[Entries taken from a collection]
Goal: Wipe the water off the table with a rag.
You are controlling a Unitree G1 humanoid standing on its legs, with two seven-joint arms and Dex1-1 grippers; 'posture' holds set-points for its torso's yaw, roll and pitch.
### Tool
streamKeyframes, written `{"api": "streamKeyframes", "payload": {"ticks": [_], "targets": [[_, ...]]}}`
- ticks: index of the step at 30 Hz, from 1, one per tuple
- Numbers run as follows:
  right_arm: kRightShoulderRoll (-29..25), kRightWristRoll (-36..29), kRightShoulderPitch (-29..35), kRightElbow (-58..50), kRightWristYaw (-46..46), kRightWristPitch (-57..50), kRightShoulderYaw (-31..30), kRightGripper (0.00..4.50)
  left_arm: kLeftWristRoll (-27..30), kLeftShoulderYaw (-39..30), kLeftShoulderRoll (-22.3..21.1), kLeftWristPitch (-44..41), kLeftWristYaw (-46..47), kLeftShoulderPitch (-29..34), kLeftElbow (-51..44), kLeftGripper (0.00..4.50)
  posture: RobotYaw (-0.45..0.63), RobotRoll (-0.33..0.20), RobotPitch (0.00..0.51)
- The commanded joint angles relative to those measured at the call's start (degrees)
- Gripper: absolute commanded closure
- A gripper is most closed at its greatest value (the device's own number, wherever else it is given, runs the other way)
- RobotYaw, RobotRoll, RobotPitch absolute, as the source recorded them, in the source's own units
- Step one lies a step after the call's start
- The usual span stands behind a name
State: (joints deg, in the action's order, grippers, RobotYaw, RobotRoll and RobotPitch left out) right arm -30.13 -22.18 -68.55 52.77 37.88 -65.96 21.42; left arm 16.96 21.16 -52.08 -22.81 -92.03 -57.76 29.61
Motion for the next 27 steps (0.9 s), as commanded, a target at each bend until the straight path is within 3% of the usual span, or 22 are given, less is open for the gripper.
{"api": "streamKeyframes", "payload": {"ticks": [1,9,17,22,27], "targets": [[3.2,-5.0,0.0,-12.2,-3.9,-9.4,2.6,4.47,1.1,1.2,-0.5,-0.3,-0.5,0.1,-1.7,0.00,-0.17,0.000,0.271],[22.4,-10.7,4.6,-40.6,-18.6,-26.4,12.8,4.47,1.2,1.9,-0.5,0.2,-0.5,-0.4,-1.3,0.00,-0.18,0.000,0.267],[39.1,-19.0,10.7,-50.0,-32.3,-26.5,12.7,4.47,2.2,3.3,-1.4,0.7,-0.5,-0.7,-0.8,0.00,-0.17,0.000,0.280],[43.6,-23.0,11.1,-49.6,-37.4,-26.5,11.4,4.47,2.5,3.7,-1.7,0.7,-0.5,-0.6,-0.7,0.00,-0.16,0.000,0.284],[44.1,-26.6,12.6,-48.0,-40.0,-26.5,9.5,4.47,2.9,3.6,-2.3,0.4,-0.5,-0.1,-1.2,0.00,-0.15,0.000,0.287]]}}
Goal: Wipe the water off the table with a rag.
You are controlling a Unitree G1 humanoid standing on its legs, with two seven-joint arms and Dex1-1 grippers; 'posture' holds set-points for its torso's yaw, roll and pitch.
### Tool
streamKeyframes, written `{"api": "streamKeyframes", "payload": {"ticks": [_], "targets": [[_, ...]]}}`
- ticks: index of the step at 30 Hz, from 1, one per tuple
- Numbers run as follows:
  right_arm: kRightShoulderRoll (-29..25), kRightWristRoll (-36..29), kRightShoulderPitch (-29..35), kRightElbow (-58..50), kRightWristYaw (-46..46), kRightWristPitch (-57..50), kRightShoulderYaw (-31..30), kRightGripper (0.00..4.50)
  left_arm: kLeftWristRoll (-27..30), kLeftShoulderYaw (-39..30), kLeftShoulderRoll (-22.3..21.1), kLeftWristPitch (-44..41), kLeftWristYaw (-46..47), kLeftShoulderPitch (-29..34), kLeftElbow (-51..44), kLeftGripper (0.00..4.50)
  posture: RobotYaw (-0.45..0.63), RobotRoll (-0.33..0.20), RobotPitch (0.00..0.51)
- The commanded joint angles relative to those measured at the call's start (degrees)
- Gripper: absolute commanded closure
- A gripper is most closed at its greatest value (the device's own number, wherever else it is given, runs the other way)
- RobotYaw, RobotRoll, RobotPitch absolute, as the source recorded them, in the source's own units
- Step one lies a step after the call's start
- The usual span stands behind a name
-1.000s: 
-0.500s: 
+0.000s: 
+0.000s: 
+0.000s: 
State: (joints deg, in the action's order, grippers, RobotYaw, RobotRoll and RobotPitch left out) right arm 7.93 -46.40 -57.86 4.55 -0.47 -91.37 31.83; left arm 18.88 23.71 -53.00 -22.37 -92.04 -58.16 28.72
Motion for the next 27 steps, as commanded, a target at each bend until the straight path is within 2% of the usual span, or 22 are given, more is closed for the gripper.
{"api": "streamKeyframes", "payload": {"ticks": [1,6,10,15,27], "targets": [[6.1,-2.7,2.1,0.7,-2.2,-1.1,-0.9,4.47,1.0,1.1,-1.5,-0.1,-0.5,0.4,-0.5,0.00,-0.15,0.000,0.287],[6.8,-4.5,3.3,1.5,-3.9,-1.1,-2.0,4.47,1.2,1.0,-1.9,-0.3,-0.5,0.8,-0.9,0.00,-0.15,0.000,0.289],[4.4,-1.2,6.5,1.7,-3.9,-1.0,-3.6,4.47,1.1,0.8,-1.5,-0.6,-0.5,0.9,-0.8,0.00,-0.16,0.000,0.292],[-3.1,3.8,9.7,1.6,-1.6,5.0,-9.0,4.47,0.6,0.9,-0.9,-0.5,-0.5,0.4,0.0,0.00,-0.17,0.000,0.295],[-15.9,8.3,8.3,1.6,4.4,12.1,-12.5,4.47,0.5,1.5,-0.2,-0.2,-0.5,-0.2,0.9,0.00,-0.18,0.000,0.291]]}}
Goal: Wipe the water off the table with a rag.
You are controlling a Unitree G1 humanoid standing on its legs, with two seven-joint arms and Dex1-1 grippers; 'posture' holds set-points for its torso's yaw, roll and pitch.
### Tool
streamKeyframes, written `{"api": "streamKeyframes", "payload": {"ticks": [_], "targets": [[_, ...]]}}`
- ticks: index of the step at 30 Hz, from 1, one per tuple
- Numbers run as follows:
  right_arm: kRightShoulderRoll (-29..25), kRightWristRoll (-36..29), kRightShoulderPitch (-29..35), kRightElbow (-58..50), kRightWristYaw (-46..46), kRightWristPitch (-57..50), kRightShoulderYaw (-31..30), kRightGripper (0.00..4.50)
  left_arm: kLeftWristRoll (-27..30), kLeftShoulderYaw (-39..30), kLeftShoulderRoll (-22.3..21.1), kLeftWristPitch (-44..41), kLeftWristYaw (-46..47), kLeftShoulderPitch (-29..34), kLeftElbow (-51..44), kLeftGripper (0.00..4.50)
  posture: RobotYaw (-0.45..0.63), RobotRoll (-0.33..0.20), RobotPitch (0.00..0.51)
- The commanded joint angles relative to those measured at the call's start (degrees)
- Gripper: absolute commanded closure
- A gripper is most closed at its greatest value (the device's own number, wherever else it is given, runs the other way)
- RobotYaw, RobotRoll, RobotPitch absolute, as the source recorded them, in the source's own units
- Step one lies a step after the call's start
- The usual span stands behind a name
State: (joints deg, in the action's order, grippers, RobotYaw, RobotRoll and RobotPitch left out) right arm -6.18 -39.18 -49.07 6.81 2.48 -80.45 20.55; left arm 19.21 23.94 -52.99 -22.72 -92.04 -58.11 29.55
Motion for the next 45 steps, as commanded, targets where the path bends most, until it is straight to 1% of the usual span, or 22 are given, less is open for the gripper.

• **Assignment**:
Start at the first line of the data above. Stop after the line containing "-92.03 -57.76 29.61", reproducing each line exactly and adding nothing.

• **Worked solution**:
Goal: Wipe the water off the table with a rag.
You are controlling a Unitree G1 humanoid standing on its legs, with two seven-joint arms and Dex1-1 grippers; 'posture' holds set-points for its torso's yaw, roll and pitch.
### Tool
streamKeyframes, written `{"api": "streamKeyframes", "payload": {"ticks": [_], "targets": [[_, ...]]}}`
- ticks: index of the step at 30 Hz, from 1, one per tuple
- Numbers run as follows:
  right_arm: kRightShoulderRoll (-29..25), kRightWristRoll (-36..29), kRightShoulderPitch (-29..35), kRightElbow (-58..50), kRightWristYaw (-46..46), kRightWristPitch (-57..50), kRightShoulderYaw (-31..30), kRightGripper (0.00..4.50)
  left_arm: kLeftWristRoll (-27..30), kLeftShoulderYaw (-39..30), kLeftShoulderRoll (-22.3..21.1), kLeftWristPitch (-44..41), kLeftWristYaw (-46..47), kLeftShoulderPitch (-29..34), kLeftElbow (-51..44), kLeftGripper (0.00..4.50)
  posture: RobotYaw (-0.45..0.63), RobotRoll (-0.33..0.20), RobotPitch (0.00..0.51)
- The commanded joint angles relative to those measured at the call's start (degrees)
- Gripper: absolute commanded closure
- A gripper is most closed at its greatest value (the device's own number, wherever else it is given, runs the other way)
- RobotYaw, RobotRoll, RobotPitch absolute, as the source recorded them, in the source's own units
- Step one lies a step after the call's start
- The usual span stands behind a name
State: (joints deg, in the action's order, grippers, RobotYaw, RobotRoll and RobotPitch left out) right arm -30.13 -22.18 -68.55 52.77 37.88 -65.96 21.42; left arm 16.96 21.16 -52.08 -22.81 -92.03 -57.76 29.61

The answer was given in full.